Slater sabía que su actitud no lo ayudaba, pero le daba lo mismo. A decir verdad, llevaba años sin interesarse por los protocolos, las órdenes y los mandatos. Se había hecho médico para salvar vidas, así de sencillo; se había hecho epidemiólogo para salvar millares de vidas en algunos de los peores lugares del mundo. Pero hoy volvía a intentar salvar sólo una.
Sólo una niña, de orejitas perfectas. Y un padre que, allá en algún lugar de Jan Neshin, sin duda en aquel momento le suplicaba a Alá un milagro… Un milagro que no era probable que se le concediera.
—Sabe usted, desde luego, que tendré que dar parte de este incidente y que ahora el AFIP va a tener que mandar a otro empleado para decidir qué hacer con nuestro problema de malaria —iba diciendo el coronel—. Eso puede tardar días y costarnos vidas norteamericanas. —Pronunció la palabra norteamericanas de modo que quedara claro que eran lo único que contaba en este mundo—. Considérese fuera de servicio y limitado a la base, doctor, hasta nuevo aviso. Por si no lo sabe, está usted bien jodido.
A Slater no le hacía falta que se lo dijeran. Mientras Keener se quedaba allí echando humo por las orejas y preguntándose qué más amenazas podía lanzarle, el comandante se buscó en el bolsillo los comprimidos de cloroquina que se tomaba cada pocas horas. Intentó tragárselos, pero tenía la boca demasiado seca. Tras pasar rozando al coronel, fue tambaleándose hasta la fuente del agua, se tomó las píldoras y después puso la cabeza bajo el arco de agua fresca. El cuero cabelludo parecía un incendio forestal que por fin estuvieran sofocando.

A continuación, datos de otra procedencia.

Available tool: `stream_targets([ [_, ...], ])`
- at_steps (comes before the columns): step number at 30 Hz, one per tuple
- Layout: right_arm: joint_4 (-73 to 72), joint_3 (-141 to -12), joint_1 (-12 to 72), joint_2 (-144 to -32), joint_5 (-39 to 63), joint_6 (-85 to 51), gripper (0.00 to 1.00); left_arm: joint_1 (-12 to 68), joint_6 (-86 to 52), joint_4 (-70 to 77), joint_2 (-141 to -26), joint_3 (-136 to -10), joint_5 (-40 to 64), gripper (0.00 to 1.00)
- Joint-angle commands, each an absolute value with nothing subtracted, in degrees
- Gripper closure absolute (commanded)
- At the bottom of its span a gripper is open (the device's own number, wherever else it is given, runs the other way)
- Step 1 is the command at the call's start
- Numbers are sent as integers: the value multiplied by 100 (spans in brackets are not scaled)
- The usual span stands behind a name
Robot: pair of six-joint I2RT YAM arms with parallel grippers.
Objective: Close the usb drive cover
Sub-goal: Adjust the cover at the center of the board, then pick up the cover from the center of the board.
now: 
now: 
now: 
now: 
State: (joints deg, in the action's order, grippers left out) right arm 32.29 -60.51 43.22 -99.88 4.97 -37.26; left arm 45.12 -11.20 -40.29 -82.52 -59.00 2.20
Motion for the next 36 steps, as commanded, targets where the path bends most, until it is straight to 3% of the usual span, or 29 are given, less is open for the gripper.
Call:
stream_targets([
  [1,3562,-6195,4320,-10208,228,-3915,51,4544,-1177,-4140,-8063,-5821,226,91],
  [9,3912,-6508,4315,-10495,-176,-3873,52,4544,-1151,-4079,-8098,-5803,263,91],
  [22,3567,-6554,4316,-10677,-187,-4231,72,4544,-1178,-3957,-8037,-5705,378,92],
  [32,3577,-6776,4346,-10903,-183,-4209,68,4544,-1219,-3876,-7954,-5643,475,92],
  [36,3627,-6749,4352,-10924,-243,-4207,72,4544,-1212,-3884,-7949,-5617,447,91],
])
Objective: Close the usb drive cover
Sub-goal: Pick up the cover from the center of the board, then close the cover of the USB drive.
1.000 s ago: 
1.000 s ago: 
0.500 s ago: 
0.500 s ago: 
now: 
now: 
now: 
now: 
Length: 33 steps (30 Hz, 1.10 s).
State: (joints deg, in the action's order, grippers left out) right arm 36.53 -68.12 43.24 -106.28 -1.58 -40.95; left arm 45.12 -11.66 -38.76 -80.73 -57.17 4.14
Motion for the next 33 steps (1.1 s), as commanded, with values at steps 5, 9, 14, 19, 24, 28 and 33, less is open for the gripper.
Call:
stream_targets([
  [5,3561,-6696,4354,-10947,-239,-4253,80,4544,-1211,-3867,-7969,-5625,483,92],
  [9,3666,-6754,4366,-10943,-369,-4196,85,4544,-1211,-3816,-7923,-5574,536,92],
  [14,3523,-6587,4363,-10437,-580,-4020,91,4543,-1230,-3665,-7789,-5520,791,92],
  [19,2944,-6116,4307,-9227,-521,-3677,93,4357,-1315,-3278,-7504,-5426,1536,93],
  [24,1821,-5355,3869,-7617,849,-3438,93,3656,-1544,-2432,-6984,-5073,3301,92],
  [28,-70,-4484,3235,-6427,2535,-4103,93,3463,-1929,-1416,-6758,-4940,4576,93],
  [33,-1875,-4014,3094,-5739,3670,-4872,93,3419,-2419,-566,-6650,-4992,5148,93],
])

El cirujano salió del quirófano y, después de mirarlos, fue hasta el coronel y le dijo algo en voz baja al oído. El coronel asintió con un solemne movimiento de cabeza y el cirujano volvió a meterse tras la puerta batiente.
—¿Qué? —preguntó Slater, que estaba presionándose el mojado cuero cabelludo con las puntas de los dedos. El agua le corría por la nuca.

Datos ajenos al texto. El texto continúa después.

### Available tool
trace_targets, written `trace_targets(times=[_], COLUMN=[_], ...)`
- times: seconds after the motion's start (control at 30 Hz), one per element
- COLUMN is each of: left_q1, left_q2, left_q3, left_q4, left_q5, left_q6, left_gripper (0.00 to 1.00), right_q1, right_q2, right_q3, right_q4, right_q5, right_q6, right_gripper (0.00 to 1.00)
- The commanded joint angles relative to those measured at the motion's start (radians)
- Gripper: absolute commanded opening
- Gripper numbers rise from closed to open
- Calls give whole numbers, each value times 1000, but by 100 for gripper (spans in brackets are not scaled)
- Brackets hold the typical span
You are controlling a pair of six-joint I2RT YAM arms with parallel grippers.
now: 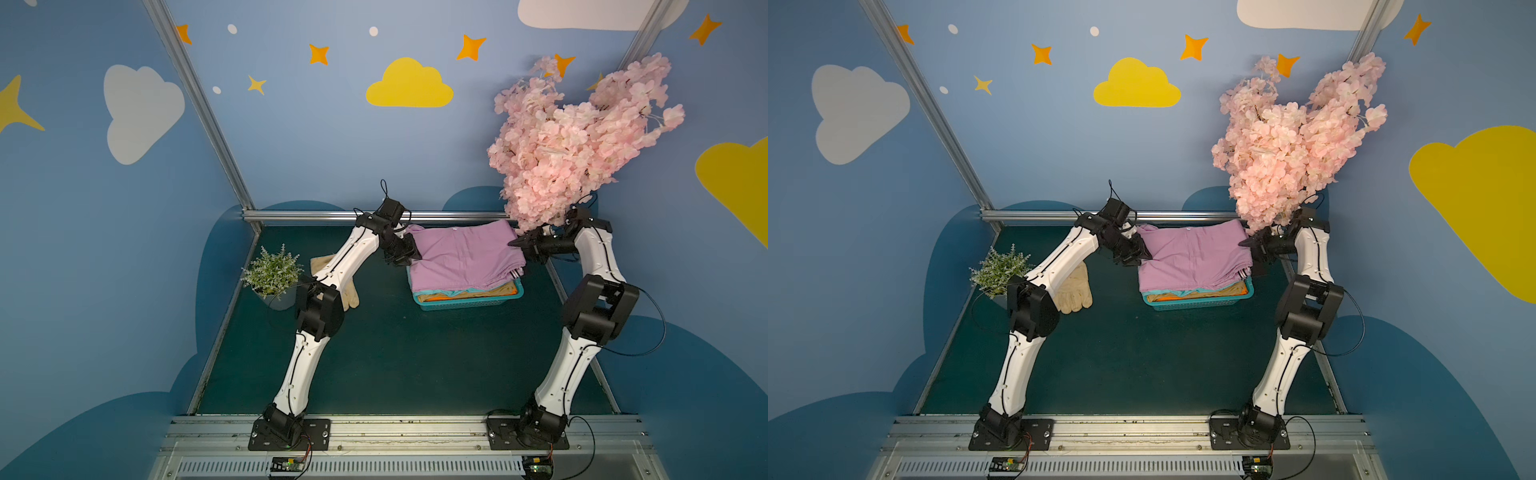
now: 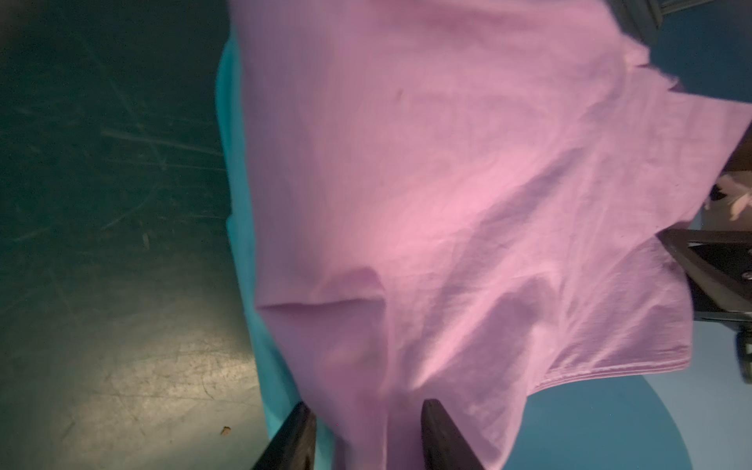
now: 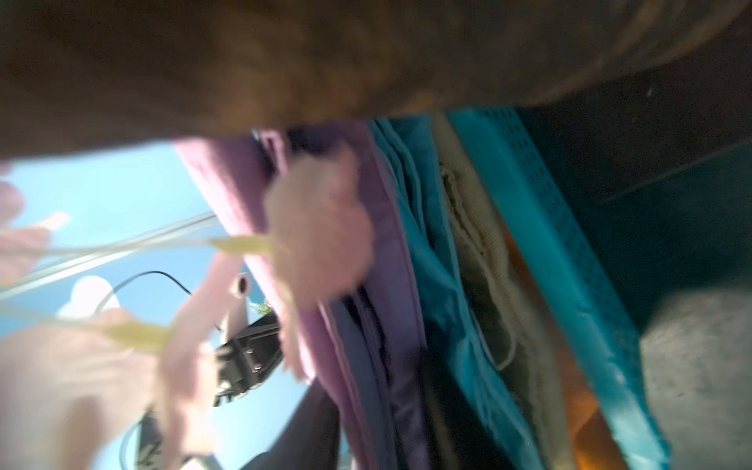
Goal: Put the folded long pants in the basket
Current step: Place the long pant in the basket.
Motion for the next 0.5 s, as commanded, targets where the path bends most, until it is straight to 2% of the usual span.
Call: trace_targets(times=[0.0, 0.1, 0.23, 0.33, 0.4, 0.47], left_q1=[2, 2, 0, 2, -3, -8], left_q2=[-84, -125, -210, -294, -338, -359], left_q3=[12, -1, -92, -211, -285, -340], left_q4=[-2, -16, -34, 36, 124, 213], left_q5=[0, 4, -54, -29, 48, 133], left_q6=[18, 32, 58, 59, 54, 36], left_gripper=[50, 50, 49, 35, 22, 14], right_q1=[-18, -40, -61, -65, -62, -60], right_q2=[-99, -153, -241, -315, -373, -423], right_q3=[-23, -58, -139, -219, -288, -343], right_q4=[80, 97, 113, 127, 163, 186], right_q5=[-26, -16, -1, -5, -20, -25], right_q6=[14, 30, 33, 39, 48, 51], right_gripper=[48, 54, 56, 53, 49, 44])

—Parece que ha echado usted a perder su carrera por nada —contestó Keener—. La niña acaba de morir.
Más tarde lo único que Slater recordaba era la expresión del rostro del coronel, aquella expresión que había visto en un centenar de rostros oficiales decididos únicamente a cumplir órdenes, antes de soltarle el puñetazo que lo tiró al suelo. También tenía un vago recuerdo de quedarse mirándolo, tambaleante, mientras Keener yacía allí, aturdido y estupefacto, en el mugriento linóleo verde.
Pero el puñetazo en sí, que debió de ser un directo, era un misterio.
Luego volvió a la fuente y metió de nuevo la cabeza bajo el agua. Si aún le quedaran lágrimas, pensó, estaría derramándolas ahora. Pero no había ninguna. Se le habían secado hacía años.
Desde el otro extremo del pasillo oyó el sonido de voces exaltadas y botas que corrían mientras los policías militares se precipitaban a detenerlo.